● WORK ORDER: Return only the lines running from the first line of the listing through the one with "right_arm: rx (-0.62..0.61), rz", unchanged.

>>>>

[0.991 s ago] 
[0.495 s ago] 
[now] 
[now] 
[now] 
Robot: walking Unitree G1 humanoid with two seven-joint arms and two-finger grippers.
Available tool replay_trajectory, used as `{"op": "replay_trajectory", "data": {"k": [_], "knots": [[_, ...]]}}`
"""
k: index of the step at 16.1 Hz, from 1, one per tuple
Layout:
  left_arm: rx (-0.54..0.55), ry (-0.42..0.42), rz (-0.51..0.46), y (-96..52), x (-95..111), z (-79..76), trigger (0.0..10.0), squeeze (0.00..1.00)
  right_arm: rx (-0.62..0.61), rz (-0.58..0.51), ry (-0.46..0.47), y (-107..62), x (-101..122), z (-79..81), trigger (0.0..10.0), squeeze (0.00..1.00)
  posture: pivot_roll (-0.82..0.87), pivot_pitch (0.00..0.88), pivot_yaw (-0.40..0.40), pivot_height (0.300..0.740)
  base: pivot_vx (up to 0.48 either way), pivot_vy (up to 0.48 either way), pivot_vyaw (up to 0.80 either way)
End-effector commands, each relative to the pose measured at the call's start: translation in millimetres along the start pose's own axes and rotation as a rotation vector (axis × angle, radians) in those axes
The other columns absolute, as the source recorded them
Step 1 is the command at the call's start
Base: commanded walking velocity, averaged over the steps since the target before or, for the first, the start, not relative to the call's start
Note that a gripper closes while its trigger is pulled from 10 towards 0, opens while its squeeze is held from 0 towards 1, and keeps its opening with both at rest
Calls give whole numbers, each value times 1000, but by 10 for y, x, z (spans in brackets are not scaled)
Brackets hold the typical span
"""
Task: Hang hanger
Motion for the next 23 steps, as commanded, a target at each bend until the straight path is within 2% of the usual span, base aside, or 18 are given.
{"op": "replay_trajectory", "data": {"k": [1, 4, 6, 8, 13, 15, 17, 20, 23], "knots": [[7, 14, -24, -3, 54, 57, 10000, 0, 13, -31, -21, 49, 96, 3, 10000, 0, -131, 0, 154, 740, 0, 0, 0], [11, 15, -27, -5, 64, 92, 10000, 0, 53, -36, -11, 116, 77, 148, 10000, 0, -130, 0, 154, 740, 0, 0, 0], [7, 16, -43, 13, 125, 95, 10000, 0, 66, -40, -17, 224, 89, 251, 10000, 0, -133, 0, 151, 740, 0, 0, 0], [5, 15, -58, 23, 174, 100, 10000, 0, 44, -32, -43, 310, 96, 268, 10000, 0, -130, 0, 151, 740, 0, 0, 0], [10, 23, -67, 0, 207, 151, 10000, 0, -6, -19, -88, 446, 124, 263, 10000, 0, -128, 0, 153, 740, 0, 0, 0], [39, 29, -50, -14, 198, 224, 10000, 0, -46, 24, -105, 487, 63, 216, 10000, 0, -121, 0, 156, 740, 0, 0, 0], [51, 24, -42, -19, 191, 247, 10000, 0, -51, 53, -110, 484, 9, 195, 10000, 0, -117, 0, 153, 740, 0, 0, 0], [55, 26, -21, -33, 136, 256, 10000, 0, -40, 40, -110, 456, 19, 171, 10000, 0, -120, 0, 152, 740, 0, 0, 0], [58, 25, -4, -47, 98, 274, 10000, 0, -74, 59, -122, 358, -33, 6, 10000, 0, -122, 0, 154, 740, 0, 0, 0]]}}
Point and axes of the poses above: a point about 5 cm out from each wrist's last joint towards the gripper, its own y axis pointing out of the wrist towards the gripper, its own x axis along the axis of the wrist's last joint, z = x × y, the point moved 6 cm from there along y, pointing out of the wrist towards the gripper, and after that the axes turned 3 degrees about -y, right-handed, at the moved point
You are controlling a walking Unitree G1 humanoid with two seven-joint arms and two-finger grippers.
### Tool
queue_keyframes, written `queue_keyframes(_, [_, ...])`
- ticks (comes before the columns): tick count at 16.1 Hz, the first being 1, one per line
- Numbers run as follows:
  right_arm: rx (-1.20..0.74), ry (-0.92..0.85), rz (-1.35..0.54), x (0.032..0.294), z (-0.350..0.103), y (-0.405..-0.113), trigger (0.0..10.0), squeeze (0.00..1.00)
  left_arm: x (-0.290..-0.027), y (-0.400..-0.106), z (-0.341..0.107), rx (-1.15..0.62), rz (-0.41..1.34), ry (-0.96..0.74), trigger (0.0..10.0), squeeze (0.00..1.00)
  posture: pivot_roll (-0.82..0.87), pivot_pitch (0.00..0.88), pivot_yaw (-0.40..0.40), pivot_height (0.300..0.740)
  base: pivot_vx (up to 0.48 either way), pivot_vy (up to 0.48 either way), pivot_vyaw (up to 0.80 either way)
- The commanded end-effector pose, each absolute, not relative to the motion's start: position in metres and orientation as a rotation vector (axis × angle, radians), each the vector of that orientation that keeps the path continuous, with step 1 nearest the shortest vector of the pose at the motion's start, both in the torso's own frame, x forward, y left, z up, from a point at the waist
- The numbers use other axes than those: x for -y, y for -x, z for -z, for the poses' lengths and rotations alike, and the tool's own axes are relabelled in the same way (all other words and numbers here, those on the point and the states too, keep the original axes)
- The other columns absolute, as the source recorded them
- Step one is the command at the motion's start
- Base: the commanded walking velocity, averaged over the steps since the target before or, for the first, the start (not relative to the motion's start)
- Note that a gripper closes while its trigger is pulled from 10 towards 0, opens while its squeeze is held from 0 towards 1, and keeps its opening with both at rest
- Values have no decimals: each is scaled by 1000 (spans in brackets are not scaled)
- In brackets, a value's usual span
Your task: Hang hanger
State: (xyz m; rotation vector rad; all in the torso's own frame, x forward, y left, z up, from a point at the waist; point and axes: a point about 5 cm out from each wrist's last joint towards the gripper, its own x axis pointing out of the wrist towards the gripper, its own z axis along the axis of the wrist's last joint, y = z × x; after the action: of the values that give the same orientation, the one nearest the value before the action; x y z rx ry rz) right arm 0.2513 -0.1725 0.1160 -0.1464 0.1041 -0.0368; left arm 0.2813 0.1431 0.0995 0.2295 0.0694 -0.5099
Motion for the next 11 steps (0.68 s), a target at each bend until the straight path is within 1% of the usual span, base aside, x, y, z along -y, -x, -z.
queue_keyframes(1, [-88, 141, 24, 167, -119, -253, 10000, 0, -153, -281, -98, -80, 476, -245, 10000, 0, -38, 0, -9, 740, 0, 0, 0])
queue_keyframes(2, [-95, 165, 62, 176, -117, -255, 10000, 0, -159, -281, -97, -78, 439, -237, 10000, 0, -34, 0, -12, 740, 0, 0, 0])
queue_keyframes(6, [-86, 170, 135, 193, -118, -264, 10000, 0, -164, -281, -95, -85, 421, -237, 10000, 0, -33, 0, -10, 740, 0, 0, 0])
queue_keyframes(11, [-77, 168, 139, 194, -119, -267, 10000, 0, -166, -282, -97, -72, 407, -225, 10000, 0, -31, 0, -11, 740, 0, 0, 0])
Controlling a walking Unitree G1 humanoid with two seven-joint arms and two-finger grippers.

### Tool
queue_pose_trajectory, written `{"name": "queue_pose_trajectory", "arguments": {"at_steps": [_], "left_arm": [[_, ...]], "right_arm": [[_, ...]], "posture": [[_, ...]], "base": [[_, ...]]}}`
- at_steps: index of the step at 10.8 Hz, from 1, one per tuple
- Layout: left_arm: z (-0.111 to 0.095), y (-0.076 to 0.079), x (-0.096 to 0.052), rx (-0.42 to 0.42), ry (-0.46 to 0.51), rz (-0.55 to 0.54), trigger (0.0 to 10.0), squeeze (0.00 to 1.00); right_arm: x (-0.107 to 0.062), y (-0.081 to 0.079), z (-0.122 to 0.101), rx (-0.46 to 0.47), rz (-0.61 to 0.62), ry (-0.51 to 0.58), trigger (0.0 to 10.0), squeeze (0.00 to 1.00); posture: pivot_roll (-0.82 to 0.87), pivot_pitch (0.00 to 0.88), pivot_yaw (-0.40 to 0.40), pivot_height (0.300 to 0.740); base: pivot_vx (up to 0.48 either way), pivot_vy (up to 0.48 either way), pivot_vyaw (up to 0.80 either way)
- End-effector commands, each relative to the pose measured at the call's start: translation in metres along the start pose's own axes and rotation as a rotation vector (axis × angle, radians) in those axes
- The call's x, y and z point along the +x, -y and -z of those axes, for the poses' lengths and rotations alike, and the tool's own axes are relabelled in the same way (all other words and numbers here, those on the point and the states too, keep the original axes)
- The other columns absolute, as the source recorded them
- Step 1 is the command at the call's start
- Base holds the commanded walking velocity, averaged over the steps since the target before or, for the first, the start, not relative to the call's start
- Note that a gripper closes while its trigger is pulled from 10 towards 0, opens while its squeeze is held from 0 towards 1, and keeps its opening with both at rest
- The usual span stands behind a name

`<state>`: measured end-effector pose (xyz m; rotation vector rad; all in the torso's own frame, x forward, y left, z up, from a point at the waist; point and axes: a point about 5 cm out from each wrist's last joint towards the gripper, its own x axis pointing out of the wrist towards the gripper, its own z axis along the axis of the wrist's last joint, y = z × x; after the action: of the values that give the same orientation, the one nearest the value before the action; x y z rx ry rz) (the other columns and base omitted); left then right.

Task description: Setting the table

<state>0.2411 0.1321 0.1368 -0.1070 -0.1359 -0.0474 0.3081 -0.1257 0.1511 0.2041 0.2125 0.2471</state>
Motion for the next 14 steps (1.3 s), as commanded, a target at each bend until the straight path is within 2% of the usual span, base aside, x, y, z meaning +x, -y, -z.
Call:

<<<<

● WRITTEN RESPONSE:
[0.991 s ago] 
[0.495 s ago] 
[now] 
[now] 
[now] 
Robot: walking Unitree G1 humanoid with two seven-joint arms and two-finger grippers.
Available tool replay_trajectory, used as `{"op": "replay_trajectory", "data": {"k": [_], "knots": [[_, ...]]}}`
"""
k: index of the step at 16.1 Hz, from 1, one per tuple
Layout:
  left_arm: rx (-0.54..0.55), ry (-0.42..0.42), rz (-0.51..0.46), y (-96..52), x (-95..111), z (-79..76), trigger (0.0..10.0), squeeze (0.00..1.00)
  right_arm: rx (-0.62..0.61), rz (-0.58..0.51), ry (-0.46..0.47), y (-107..62), x (-101..122), z (-79..81), trigger (0.0..10.0), squeeze (0.00..1.00)

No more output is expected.